Every industry has its record-breakers. In construction, the records are measured in billions. Some of the most expensive projects ever completed took decades to build, went wildly over budget, and reshaped entire regions in the process. A highway network that cost more than most countries' GDP. A laboratory that was assembled in space, piece by piece, with no crane in sight. A tunnel through Boston that ended up costing ten times what was planned. We collected five of the most expensive megaprojects ever completed and looked into the stories behind them.
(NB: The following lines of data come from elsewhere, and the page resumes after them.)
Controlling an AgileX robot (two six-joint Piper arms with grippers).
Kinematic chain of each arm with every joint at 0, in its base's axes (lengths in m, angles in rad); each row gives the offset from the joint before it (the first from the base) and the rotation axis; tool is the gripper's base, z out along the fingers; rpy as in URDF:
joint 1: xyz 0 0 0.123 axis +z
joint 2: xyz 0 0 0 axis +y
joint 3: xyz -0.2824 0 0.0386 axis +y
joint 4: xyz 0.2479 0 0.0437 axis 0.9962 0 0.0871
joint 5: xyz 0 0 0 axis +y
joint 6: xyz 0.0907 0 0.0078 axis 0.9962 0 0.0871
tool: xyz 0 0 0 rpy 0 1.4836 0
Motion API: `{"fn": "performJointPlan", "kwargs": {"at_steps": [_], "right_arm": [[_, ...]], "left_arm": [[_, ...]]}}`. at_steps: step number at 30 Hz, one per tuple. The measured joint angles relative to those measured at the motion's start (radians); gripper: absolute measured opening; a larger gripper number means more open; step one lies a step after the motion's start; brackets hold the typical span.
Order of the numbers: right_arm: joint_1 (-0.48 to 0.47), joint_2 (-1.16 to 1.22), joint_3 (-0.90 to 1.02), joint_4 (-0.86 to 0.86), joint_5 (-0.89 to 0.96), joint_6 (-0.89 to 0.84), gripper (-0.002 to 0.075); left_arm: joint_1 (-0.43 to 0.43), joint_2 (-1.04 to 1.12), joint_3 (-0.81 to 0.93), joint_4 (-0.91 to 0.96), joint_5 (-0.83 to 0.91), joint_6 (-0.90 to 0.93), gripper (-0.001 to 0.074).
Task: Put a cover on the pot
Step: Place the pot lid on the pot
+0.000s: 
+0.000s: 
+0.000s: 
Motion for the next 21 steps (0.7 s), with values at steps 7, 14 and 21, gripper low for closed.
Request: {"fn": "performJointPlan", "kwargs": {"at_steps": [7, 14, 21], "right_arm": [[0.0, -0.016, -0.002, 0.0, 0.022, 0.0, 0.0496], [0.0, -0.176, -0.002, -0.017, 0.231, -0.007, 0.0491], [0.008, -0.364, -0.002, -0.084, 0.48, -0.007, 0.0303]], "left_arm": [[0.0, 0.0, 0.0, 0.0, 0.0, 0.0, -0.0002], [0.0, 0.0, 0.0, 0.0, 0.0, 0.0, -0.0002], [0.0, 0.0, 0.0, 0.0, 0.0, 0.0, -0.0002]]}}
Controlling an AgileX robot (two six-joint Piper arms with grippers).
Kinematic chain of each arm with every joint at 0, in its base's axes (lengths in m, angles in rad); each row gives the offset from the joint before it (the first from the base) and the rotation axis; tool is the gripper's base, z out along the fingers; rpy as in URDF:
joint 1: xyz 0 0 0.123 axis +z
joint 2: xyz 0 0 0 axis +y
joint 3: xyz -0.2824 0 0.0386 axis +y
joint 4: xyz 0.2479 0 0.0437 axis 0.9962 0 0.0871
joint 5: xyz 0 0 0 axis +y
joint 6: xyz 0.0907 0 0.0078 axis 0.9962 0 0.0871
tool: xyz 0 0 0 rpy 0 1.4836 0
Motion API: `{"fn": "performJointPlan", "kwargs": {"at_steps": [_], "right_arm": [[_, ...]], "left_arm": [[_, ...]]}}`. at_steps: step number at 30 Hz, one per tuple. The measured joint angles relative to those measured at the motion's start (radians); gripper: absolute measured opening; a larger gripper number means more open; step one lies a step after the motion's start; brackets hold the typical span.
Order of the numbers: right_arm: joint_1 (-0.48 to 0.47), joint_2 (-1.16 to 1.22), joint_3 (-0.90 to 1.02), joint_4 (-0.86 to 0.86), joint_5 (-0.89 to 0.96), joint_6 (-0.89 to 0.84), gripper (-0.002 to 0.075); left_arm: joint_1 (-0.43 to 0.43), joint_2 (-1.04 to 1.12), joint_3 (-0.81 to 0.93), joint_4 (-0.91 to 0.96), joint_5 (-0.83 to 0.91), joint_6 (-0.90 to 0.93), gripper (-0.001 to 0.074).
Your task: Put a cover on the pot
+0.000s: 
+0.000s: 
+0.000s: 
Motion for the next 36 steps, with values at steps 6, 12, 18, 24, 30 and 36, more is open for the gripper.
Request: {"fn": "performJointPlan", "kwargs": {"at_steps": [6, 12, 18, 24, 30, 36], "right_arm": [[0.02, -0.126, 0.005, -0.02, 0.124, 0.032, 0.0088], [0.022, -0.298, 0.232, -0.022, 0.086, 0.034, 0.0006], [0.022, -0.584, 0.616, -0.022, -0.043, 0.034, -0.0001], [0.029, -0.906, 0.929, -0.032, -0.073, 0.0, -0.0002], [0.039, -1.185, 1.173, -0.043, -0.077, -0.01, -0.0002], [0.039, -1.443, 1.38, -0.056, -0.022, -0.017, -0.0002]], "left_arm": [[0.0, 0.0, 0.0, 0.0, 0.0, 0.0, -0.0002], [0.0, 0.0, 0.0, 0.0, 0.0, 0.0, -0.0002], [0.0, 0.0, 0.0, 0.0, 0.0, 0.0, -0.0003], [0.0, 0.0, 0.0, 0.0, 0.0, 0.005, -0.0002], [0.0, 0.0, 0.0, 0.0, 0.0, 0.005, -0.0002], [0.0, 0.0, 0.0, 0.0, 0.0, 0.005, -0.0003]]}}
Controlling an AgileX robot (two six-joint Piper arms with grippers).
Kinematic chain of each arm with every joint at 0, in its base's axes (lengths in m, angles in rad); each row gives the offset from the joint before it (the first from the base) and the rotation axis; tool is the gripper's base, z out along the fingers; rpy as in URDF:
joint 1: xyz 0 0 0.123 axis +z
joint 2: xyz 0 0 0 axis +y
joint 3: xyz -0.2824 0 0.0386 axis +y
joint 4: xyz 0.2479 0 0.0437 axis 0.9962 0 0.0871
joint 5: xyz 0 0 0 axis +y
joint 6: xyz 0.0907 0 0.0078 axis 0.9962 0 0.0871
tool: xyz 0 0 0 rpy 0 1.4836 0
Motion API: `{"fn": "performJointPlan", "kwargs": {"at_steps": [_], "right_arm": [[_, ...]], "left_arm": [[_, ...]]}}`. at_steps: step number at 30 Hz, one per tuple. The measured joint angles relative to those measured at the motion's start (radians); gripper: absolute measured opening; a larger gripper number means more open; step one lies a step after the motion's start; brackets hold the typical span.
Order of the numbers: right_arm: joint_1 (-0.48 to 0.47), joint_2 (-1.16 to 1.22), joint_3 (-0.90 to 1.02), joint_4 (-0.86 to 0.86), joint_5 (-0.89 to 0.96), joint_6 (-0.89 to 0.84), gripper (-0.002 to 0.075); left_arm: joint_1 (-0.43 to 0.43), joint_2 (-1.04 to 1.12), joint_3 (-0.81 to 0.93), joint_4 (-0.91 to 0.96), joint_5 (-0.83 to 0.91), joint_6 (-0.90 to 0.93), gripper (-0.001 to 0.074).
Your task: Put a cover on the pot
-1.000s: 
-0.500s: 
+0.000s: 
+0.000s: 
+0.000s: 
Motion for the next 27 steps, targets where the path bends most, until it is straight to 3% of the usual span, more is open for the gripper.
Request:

The Interstate Highway System cost $459 billion

The U.S. Interstate Highway System is the most expensive megaproject ever completed. In inflation-adjusted dollars, the total cost sits around $459 billion. President Eisenhower signed the Federal Aid Highway Act in 1956. The original purpose was military: moving equipment across the country and evacuating cities in the event of a nuclear attack.

35 years of construction produced over 47,000 miles of highway connecting every major American city. The defense rationale faded, but the network became the country's primary freight corridor. Today, it carries 90% of all U.S. freight traffic.


The International Space Station cost $150 billion to assemble in orbit

The International Space Station is the most expensive single structure ever built. Fifteen nations contributed to its roughly $150 billion price tag. Construction started in 1998 and took 13 years. Every module was launched into orbit and connected by robotic arms and astronauts in spacesuits. No cranes. No scaffolding. No ground beneath it.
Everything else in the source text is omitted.